COCO-10KFID↓PFID↓CLIP↑
Diffusion 25step20.724.733.1
Consistency 1step114.1161.322.3
APT 1step22.128.532.2
COCO-5KFID↓PFID↓CLIP↑
Diffusion 25step26.930.633.2
Consistency 1step119.6164.622.3
APT 1step27.934.632.3

More visualization comparison between CD and APT is provided in this external link.

Differences to Existing Methods

We would like to elaborate on the differences between our methods and existing methods (e.g. DMD CVPR24):

  1. Simplicity: DMD combines variational score distillation (VSD) and rectified flow (RF) objectives, as VSD alone can lead to mode collapse while RF can cause sharpness issues. DMD2 changes to use both VSD and adversarial objectives, but this setup requires training 3 networks: the student, the VSD negative score model, and the adversarial discriminator. In contrast, our method adopts a simpler approach, using only an adversarial objective with CD initialization.
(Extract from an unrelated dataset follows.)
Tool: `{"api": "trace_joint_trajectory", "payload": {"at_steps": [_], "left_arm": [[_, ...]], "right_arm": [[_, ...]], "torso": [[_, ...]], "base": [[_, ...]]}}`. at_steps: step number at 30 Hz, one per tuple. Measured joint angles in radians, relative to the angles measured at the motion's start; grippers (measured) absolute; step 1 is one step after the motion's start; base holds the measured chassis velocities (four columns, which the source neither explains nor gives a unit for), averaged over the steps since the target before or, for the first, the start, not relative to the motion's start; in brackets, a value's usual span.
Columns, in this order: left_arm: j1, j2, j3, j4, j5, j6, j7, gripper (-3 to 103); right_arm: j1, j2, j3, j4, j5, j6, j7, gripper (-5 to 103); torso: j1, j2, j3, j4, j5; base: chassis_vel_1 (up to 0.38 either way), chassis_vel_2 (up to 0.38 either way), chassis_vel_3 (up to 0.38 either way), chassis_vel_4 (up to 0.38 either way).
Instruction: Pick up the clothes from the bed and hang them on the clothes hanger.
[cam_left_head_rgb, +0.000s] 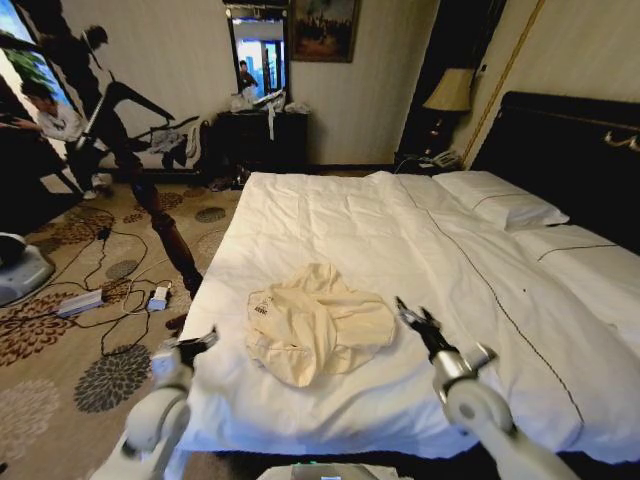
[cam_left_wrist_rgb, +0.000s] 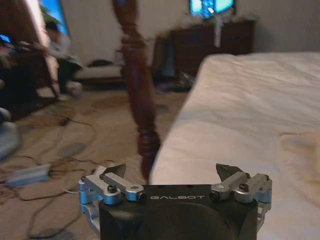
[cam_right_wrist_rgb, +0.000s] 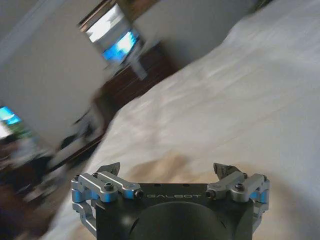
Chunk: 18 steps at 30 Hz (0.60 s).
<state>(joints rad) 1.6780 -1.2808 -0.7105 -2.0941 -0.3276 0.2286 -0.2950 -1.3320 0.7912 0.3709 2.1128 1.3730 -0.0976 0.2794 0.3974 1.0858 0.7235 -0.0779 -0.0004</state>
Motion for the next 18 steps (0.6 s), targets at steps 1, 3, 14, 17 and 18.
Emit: {"api": "trace_joint_trajectory", "payload": {"at_steps": [1,3,14,17,18], "left_arm": [[0.03,-0.047,-0.01,0.002,0.044,-0.051,0.01,100],[0.048,-0.073,-0.012,0.001,0.071,-0.08,0.015,100],[0.187,-0.169,-0.034,-0.115,0.285,-0.286,0.059,100],[0.188,-0.165,-0.038,-0.117,0.279,-0.285,0.056,100],[0.186,-0.163,-0.038,-0.116,0.276,-0.283,0.055,100]], "right_arm": [[0.101,-0.001,-0.088,-0.018,0.036,-0.028,0.019,100],[0.162,0.007,-0.14,-0.033,0.054,-0.042,0.041,100],[0.667,0.282,-0.604,-0.353,0.099,-0.21,0.412,100],[0.707,0.339,-0.635,-0.405,0.085,-0.229,0.441,100],[0.725,0.366,-0.646,-0.43,0.084,-0.241,0.453,100]], "torso": [[0.0,0.0,0.0,0.0001,0.0001],[0.0,0.0,0.0,0.0004,0.0003],[0.0,0.0,0.0,0.0003,0.0001],[0.0,0.0,0.0,0.0001,0.0002],[0.0,0.0,0.0,0.0001,0.0002]], "base": [[0.0,0.0,0.0,0.0],[0.0,0.0,0.0,0.0],[0.0,0.0,0.0,0.0],[0.0,0.0,0.0,0.0],[0.0,0.0,0.0,0.0]]}}
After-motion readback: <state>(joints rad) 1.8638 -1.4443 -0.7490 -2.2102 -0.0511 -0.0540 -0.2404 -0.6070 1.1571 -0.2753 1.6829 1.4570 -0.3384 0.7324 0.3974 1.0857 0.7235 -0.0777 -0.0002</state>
This streamlined design allows the model to adapt quickly—in just 350 iterations (see Figure 9 in the paper).

  2. Post-training vs. distillation quality: Existing methods (such as DMD, DMD2, Lightning, Hyper, ADD, and LADD) distill the teacher results, where the teacher model is the quality upper-bound. Our method is adversarial post-training (APT) against real data, and we demonstrate that it is able to surpass the teacher diffusion model in some criteria. The discussion is provided in Appendix H.
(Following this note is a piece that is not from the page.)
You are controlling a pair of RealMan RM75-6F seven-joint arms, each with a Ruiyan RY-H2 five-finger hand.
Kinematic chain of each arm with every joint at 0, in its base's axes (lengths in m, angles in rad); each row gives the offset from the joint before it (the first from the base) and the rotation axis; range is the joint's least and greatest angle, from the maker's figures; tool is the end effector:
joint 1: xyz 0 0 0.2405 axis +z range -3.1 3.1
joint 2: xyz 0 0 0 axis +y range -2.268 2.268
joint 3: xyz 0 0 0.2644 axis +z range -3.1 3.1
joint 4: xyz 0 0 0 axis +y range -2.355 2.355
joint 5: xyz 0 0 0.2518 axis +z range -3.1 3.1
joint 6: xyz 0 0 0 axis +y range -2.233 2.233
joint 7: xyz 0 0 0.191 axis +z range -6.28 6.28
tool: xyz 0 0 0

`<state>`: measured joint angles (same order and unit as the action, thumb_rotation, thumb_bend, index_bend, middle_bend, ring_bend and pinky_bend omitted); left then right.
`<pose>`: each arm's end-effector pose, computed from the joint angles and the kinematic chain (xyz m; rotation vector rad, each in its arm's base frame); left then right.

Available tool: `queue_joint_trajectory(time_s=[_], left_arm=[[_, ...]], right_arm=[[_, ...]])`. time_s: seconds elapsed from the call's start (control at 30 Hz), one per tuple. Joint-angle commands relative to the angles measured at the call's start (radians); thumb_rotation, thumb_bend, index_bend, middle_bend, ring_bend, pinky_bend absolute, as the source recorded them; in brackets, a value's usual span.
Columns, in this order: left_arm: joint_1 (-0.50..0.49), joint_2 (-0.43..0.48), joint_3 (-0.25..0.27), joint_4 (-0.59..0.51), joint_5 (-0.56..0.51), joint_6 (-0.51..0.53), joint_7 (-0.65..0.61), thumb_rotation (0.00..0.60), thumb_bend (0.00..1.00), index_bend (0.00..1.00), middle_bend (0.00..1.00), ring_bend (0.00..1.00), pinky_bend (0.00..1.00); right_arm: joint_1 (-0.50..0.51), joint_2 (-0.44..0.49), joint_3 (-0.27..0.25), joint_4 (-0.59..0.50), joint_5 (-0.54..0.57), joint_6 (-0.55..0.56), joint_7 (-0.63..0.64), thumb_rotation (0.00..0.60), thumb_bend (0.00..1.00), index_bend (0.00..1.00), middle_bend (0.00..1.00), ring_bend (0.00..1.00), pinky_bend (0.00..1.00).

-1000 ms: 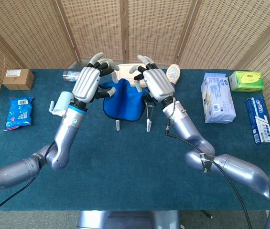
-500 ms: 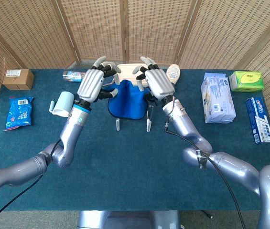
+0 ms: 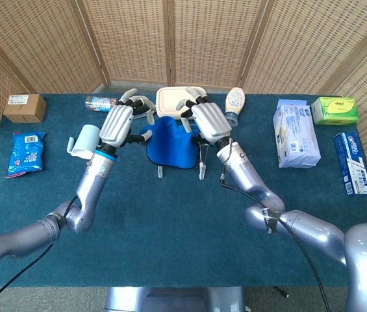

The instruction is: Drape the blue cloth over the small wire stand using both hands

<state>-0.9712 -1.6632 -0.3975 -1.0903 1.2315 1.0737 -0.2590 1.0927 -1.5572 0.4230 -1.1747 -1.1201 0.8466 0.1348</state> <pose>-0.0459 0.5166 0.0025 -1.5177 -1.0015 -1.5954 0.0060 -0.5337 0.0034 1.7091 -1.0047 1.4424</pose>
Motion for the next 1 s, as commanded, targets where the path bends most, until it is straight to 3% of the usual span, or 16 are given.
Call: queue_joint_trajectory(time_s=[0.03, 1.0], left_arm=[[0.005, 0.002, 0.003, 0.001, 0.001, 0.002, -0.004, 0.600, 0.46, 0.72, 0.40, 0.28, 0.09], [0.041, -0.007, 0.029, 0.013, 0.013, 0.008, -0.014, 0.600, 0.46, 0.72, 0.40, 0.28, 0.09]], right_arm=[[0.001, -0.005, -0.001, 0.002, 0.003, 0.001, -0.002, 0.600, 0.39, 0.81, 0.34, 0.04, 0.07], [-0.031, -0.038, -0.037, 0.053, -0.020, 0.004, 0.021, 0.600, 0.39, 0.80, 0.34, 0.04, 0.07]])
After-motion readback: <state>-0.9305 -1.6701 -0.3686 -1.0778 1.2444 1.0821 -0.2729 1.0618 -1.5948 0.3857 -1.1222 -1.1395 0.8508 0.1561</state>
  3. First large-scale video generation with 1NFE: Existing methods like DMD and LADD require precomputing teacher noise-sample pairs, which can be computationally expensive—especially for high-resolution video tasks. In contrast, our method trains directly on real data, avoiding these overheads. This enables us to be the first to demonstrate one-step generation using a large-scale T2V model, achieving 1280×720 resolution at 24 fps for 2-second videos.

  4. Closer to traditional GANs: Existing adversarial distillation methods generally follow the DiffusionGAN approach, which may appear similar to GANs but differs in key ways: 1) noise corruption is added to the discriminator inputs (e.g., LADD, UFO-GAN, Lightning), and 2) it freezes the discriminator backbone and only trains the generator (e.g., ADD, LADD). In contrast, our method more closely resembles classical GANs: the discriminator is fully trainable, and no noise corruption is applied to its inputs. Additionally, we introduce an approximate R1 loss, inspired by traditional R1 regularization, which significantly improves training stability. We hypothesize that this design contributes to the reduction of visual artifacts in our one-step generation, as compared to existing works (LADD, Lightning, etc.), as illustrated in Figure 3.
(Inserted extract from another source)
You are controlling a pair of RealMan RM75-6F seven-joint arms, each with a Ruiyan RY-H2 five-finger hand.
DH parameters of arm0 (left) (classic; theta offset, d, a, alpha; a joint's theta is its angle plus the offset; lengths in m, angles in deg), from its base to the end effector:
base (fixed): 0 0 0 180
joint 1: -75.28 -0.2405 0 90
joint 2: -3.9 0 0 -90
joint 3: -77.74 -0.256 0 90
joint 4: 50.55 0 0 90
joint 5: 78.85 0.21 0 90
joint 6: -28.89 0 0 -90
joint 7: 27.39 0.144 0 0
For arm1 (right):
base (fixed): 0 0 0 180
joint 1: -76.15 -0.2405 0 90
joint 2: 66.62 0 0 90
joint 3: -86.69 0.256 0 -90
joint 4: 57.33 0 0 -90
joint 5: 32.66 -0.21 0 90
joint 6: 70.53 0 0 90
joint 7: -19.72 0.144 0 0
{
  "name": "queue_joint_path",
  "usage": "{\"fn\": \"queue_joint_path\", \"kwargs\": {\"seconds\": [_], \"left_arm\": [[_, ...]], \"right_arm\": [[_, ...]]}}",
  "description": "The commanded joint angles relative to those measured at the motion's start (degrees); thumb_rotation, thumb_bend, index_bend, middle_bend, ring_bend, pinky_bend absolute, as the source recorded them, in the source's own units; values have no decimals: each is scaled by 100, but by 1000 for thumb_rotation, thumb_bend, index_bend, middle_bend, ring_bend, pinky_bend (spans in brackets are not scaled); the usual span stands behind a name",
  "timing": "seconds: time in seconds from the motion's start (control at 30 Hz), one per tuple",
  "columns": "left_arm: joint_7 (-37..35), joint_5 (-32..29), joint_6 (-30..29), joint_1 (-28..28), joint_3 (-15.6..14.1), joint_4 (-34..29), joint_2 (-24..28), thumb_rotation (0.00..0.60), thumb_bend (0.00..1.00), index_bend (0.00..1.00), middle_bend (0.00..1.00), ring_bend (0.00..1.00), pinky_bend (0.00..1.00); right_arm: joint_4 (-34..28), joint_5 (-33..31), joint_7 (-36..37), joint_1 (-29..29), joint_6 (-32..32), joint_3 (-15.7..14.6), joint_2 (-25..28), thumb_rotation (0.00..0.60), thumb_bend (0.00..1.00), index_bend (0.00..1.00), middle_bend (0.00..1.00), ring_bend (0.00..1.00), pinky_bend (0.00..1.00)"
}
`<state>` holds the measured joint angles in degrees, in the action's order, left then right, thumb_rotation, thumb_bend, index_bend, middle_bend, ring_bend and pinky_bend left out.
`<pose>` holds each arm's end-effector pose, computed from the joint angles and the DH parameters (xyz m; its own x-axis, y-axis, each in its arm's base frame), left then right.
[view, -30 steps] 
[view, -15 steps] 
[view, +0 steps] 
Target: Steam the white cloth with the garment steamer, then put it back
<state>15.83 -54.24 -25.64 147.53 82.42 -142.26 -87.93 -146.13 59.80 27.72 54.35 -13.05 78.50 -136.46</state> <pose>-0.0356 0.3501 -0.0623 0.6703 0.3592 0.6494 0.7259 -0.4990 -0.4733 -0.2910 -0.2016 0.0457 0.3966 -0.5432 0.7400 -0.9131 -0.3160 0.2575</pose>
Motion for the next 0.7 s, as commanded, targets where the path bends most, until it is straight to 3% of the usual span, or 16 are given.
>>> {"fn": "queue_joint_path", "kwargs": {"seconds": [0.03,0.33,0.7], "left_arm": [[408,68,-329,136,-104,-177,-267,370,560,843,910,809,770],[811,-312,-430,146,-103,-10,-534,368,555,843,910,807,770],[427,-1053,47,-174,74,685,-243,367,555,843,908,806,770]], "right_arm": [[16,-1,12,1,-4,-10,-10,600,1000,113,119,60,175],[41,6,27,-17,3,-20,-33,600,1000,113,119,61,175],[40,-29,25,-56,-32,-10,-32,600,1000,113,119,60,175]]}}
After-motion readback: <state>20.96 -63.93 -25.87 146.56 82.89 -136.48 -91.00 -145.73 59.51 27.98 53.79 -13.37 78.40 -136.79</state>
We hope the above points clarify the differences from related work and substantiate the contributions of our method.

最终决定

The paper received 2 Weak Accept and 1 Weak Reject score pre-rebuttal. The scores are not changed after the rebuttal. Although Reviewer afjC did not change his Weak Reject score, his response to the rebuttal was positive, and the rebuttal seemed to address his concern well.

The ACs checked and found the paper's results strong and valuable to the community. Hence, we agreed to accept the paper to ICML. The authors should include the discussions and results in the rebuttal, particularly the additional VBench results, in the camera-ready version.